According to recent statistics released by the Ministry of Labor, more than 40 percent of vacant jobs in the private sector are reserved for Saudis. The problem is no one seems interested in applying to fill any of those jobs. What the ministry wants to tell us is that there are indeed a lot of jobs but Saudis are not willing to apply for them, and that job seekers are not reporting to labor offices to be employed.
From the ministry’s perspective, the impression is that the private sector is innocent of all accusations that it is not doing enough to employ Saudis. The proof is that the sector offered more than 82,000 jobs on golden plates to Saudis but more than 40 percent of the vacant jobs were not filled because job-seekers declined to come forward.
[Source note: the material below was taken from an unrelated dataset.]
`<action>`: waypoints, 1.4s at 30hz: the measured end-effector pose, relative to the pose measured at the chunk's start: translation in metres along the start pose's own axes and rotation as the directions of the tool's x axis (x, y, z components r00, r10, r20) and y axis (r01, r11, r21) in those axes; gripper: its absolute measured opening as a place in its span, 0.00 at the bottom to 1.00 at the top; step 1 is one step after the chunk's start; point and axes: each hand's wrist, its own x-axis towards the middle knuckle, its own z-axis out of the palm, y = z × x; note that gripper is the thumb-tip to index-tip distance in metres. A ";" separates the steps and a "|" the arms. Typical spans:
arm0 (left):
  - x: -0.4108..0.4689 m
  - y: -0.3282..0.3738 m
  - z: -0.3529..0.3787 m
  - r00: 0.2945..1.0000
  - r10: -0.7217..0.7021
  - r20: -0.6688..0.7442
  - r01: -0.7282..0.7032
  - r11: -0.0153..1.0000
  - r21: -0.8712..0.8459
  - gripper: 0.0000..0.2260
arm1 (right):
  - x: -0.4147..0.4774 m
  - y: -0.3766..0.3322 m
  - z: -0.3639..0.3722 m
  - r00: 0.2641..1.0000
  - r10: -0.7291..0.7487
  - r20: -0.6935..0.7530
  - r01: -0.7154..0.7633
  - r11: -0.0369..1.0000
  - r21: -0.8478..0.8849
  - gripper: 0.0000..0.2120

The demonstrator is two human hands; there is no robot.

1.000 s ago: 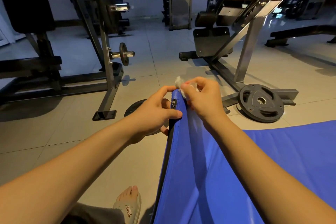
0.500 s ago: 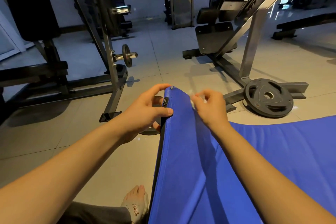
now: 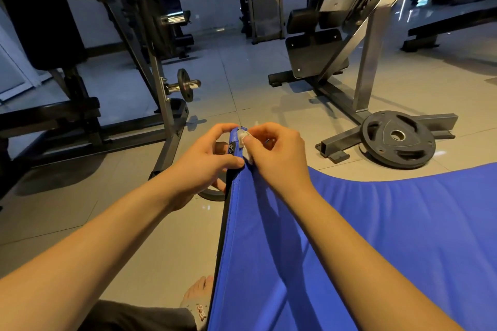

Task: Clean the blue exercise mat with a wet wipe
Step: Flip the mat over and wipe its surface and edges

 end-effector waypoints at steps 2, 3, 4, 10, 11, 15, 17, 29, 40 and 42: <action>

My advise to reporters, columnists and cartoonists who keep bombarding us with news, articles and caricatures about unemployment is that they should change their attitude. There is no such thing as a scarcity of jobs. The private sector has done its best to provide work for the citizens of this country but the blame lies with the Saudi job seekers themselves.
By now every one should have known that all those Saudis who knock at the doors of labor offices across the country every day carrying their credentials and wanting to apply for jobs, as well as the others who seek work in the foreign-dominated retail business, are not serious about finding work. They should realize that there is nothing called unemployment and that the expression only exists in the mind of newspaper writers and caricaturists.
Reality, however, tells otherwise. There is unemployment because the figures tell us that 88 percent of all workers employed in the private sector are foreigners, out of a total non-Saudi workforce of five and half million. This makes the 40 percent figure of available jobs pale before the staggering number of 5.5 million jobs occupied by non-Saudis.
In any job nationalization plan, the number of vacant jobs should at least be half the total number of foreign workers for the plan to be able to realize a degree of balance. That means the number of vacant jobs offered by the job nationalization plan should be two million at the minimum.
I am afraid the vacant jobs that the ministry was talking about were of the kind reserved for security guards and watchmen who work for 12 hours a day and get a mere SR1,200 a month.
The ministry absolved the private sector of any wrongdoing, although foreign workers continue to dominate private businesses. In any company or private establishment you would find that foreign workers dominate these firms, from department heads down to janitors.
Whom do we believe here? Reality, which tells us that there are 5.5 million foreign workers in the private sector, or the statistics released by the ministry? This is a question that only the ministry can answer.